Background A combination of programmed cell death protein‐1 (PD‐1)/programmed cell death ligand‐1 (PD‐L1) inhibitors and radiotherapy (RT) is increasingly being used to treat non‐small‐cell lung cancer (NSCLC). However, the safety and efficacy of this approach remains controversial. We performed a systematic review and meta‐analysis to summarize the related research. Methods We searched the China Biology Medicine, EMBASE, Cochrane Library, and PubMed databases for all the relevant studies. The Stata software, version 12.0 was used for the meta‐analysis. Results The study included 20 clinical trials that enrolled 2027 patients with NSCLC. Compared with non‐combination therapy, combination therapy using PD‐1/PD‐L1 inhibitors and RT was associated with prolonged overall survival (OS) (1‐year OS: odds ratio [OR] 1.77, 95% confidence interval [CI] 1.35–2.33, p = 0.000; 2‐year OS: OR 1.77, 95% CI 1.35–2.33, p = 0.000) and progression‐free survival (PFS) (0.5‐year PFS: OR 1.83, 95% CI 1.13–2.98, p = 0.014; 1‐year PFS: OR 2.09, 95% CI 1.29–3.38, p = 0.003; 2‐year PFS: OR 2.47, 95% CI 1.13–5.37, p = 0.023).
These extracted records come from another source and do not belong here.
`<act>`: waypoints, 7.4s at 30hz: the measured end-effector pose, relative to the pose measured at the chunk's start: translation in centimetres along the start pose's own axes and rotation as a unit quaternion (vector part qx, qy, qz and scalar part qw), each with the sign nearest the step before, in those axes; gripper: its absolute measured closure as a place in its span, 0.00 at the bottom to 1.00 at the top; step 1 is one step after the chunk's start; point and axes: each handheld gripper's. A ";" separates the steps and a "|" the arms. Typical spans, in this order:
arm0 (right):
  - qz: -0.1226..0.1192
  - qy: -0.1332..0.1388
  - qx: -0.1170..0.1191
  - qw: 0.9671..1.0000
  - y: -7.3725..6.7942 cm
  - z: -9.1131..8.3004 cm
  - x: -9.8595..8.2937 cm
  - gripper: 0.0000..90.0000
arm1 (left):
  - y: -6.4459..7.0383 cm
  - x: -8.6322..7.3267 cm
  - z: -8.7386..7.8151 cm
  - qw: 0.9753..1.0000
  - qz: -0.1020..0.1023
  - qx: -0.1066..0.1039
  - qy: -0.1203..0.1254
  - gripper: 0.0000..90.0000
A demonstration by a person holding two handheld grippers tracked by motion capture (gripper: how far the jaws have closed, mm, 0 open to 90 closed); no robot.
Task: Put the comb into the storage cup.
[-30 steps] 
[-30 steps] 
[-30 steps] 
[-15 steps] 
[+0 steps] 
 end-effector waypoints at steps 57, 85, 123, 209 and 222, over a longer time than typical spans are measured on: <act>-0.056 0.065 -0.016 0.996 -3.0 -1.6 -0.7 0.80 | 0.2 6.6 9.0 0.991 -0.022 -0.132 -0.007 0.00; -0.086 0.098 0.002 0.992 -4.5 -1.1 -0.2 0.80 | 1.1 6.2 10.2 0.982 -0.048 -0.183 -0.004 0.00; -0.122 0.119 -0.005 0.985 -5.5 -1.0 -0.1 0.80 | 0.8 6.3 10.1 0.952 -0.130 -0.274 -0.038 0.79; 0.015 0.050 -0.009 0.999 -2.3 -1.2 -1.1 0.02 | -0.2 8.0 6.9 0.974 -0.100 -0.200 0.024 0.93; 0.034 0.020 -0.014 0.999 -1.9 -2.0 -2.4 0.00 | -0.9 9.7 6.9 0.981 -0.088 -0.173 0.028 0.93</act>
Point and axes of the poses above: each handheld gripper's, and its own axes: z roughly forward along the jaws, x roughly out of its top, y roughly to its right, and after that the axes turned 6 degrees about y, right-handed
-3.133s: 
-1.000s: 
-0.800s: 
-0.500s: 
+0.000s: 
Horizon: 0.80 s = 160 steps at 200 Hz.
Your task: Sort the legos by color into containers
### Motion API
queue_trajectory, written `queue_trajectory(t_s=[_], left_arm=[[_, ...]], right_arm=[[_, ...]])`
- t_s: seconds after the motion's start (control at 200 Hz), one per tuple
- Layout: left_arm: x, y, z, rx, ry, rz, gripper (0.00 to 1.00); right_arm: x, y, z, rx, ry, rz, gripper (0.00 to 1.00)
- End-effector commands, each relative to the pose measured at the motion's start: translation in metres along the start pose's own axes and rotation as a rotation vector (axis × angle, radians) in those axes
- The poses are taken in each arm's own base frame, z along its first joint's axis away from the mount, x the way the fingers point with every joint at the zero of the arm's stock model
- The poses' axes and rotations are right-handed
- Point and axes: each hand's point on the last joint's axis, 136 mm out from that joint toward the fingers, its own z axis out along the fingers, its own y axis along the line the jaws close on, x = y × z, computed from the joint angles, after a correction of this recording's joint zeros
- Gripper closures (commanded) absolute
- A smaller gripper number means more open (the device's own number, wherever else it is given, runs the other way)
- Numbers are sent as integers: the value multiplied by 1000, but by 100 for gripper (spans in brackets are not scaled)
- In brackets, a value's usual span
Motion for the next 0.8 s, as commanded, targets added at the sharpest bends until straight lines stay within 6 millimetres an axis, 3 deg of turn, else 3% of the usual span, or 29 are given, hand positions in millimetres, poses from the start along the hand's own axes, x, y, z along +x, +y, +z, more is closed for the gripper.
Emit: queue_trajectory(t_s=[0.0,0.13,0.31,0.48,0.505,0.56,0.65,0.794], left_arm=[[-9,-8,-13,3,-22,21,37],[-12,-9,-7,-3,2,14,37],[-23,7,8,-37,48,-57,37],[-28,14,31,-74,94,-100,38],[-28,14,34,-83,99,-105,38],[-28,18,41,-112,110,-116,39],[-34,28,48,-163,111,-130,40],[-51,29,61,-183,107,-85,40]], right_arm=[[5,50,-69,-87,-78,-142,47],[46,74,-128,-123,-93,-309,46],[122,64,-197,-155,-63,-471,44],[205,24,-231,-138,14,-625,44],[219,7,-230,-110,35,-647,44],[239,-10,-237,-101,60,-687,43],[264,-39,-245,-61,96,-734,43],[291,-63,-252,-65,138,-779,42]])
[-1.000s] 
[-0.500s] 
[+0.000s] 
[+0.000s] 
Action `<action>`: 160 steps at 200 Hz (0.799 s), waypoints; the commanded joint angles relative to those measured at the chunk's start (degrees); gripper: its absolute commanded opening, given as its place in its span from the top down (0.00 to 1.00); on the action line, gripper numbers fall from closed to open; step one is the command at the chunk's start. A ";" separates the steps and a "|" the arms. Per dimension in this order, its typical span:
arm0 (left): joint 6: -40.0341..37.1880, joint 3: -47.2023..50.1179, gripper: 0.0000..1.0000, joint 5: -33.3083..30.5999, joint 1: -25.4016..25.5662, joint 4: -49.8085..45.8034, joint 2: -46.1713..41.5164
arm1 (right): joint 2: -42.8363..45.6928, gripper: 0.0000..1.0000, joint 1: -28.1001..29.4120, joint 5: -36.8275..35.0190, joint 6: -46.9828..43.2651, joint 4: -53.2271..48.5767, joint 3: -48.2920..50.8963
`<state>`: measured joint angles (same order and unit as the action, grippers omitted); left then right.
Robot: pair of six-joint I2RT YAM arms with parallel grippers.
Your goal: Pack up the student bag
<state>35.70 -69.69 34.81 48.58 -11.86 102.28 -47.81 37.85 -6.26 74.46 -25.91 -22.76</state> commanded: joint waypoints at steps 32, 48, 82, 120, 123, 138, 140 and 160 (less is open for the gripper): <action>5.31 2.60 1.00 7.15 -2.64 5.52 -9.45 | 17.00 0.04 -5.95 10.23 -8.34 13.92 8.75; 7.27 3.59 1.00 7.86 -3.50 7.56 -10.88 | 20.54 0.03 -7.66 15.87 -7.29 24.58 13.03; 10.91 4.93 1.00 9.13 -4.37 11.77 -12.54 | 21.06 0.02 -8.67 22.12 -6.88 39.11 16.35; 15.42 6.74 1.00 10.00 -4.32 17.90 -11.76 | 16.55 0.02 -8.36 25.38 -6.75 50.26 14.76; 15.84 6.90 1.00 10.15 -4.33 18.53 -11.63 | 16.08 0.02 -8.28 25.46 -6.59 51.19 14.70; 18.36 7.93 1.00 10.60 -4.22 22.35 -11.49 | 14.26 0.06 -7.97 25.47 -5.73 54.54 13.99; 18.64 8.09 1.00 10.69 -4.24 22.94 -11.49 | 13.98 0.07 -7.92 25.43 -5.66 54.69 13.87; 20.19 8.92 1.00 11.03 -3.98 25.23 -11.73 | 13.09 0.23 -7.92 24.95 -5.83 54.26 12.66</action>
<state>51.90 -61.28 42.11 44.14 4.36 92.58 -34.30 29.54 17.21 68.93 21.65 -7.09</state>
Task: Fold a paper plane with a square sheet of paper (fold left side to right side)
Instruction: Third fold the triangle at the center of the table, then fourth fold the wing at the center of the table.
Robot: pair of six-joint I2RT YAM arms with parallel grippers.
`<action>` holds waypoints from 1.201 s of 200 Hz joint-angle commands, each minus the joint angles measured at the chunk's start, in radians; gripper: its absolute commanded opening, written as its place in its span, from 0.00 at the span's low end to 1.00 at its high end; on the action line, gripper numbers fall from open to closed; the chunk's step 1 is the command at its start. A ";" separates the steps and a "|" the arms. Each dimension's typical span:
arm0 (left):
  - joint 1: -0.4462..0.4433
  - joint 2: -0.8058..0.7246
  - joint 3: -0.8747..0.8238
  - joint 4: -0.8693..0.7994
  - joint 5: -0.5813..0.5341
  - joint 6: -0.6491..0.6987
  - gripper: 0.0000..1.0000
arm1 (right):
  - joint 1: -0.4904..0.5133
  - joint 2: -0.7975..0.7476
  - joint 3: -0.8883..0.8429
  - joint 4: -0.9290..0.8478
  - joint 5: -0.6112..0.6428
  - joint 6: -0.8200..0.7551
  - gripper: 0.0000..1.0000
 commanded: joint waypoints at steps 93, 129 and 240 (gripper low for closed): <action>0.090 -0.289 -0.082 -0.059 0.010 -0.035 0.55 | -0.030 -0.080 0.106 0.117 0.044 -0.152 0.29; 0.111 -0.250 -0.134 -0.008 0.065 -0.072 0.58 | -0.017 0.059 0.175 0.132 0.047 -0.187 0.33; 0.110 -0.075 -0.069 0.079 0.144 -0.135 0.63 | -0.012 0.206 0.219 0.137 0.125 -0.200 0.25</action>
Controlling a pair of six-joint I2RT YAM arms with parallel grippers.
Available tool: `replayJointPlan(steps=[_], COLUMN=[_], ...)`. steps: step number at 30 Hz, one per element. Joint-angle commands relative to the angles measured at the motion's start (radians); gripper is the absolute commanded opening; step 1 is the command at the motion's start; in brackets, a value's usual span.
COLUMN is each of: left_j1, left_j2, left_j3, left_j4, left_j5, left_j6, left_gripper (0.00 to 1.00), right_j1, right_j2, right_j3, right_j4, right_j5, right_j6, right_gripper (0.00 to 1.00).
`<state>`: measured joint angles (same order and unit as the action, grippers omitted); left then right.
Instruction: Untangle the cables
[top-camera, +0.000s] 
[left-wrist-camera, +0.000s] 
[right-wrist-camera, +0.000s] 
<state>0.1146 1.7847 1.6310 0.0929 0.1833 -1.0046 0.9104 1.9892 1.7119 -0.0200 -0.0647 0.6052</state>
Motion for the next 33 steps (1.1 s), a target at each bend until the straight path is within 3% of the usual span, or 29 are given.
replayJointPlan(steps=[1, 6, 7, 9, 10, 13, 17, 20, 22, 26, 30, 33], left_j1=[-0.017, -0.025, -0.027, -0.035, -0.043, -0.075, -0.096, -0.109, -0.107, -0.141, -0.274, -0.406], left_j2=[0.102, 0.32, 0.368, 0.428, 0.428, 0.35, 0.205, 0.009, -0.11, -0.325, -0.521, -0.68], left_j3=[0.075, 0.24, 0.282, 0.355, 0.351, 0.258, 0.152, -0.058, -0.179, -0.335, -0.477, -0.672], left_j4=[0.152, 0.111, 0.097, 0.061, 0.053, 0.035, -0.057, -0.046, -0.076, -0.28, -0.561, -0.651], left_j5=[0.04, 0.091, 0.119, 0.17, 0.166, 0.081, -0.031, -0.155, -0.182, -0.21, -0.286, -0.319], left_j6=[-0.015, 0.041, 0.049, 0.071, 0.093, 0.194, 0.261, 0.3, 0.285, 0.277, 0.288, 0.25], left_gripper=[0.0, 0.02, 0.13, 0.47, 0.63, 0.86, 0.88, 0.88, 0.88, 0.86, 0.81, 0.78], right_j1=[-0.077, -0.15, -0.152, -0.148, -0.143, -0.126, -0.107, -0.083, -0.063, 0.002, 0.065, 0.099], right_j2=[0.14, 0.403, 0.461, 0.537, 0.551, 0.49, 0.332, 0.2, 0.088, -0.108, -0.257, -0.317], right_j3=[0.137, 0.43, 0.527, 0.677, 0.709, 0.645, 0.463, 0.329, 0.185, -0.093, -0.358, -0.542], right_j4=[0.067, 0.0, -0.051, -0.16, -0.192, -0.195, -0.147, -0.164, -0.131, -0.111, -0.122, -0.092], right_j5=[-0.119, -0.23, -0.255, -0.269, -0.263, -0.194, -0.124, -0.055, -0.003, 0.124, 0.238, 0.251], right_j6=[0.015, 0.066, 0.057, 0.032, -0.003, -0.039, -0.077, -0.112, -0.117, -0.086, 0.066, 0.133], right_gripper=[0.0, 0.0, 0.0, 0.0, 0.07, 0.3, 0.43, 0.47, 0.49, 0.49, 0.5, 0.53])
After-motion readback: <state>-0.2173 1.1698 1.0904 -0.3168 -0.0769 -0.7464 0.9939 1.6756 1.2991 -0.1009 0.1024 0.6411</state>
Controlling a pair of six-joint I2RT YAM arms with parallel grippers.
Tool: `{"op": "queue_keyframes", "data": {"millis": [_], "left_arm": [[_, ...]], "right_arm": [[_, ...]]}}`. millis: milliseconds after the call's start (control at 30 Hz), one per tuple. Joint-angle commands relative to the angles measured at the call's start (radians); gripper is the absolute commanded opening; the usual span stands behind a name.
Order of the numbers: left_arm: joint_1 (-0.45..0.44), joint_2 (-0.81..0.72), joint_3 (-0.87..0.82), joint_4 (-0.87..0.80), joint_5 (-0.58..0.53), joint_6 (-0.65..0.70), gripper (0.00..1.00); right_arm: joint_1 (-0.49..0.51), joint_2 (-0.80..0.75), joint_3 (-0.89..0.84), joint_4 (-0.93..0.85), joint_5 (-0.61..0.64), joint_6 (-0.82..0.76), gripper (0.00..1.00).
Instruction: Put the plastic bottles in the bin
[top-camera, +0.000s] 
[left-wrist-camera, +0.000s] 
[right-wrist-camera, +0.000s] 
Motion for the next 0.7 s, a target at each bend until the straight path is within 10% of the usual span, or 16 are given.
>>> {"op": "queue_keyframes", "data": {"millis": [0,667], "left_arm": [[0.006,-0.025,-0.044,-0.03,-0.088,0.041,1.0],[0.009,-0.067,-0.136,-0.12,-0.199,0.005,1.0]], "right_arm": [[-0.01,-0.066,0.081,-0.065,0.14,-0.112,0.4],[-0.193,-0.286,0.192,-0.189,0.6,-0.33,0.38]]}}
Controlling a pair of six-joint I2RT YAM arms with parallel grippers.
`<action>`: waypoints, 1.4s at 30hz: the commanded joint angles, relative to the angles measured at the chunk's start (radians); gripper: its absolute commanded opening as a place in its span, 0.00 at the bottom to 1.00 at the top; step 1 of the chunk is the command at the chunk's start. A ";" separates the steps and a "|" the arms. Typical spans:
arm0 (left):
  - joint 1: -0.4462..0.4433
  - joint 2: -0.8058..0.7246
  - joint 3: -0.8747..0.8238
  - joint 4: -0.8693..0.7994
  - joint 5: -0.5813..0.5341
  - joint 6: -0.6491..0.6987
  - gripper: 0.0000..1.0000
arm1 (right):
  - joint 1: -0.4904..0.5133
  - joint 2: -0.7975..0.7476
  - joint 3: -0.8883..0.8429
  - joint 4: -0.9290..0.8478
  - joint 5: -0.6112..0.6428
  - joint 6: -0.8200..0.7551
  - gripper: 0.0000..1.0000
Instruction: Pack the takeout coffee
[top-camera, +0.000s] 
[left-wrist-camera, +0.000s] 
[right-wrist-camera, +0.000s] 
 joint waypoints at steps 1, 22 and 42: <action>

Combination therapy also improved the objective response rate (OR 2.76, 95% CI 1.06–7.19, p = 0.038) and disease control rate (OR 1.80, 95% CI 1.21–2.68, p = 0.004). This meta‐analysis showed that compared with non‐combination therapy, combination therapy using PD‐1/PD‐L1 inhibitors and RT did not increase the serious adverse event rates (≥grade 3); however, this approach increased the rate of grade 1–2 immune‐related or radiation pneumonitis. Subgroup analyses revealed that the sequence of PD‐1/PD‐L1 inhibitors followed RT outperformed in which concurrent PD‐1/PD‐L1 inhibitor and RT followed PD‐1/PD‐L1 inhibitor. Combination of stereotactic body RT or stereotactic radiosurgery with PD‐1/PD‐L1 inhibitors may be more effective than a combination of conventional RT with PD‐1/PD‐L1 inhibitors in patients with advanced NSCLC. Conclusion Combination therapy using PD‐1/PD‐L1 inhibitors and RT may improve OS, PFS, and tumor response rates without an increase in serious adverse events in patients with advanced NSCLC. However, combination therapy was shown to increase the incidence of mild pneumonitis. Radiotherapy combined with PD‐1/PD‐L1 inhibitors in the treatment of advanced NSCLC showed clinical long‐term survival benefit and short‐term efficacy benefit, and might not increase the serious adverse events.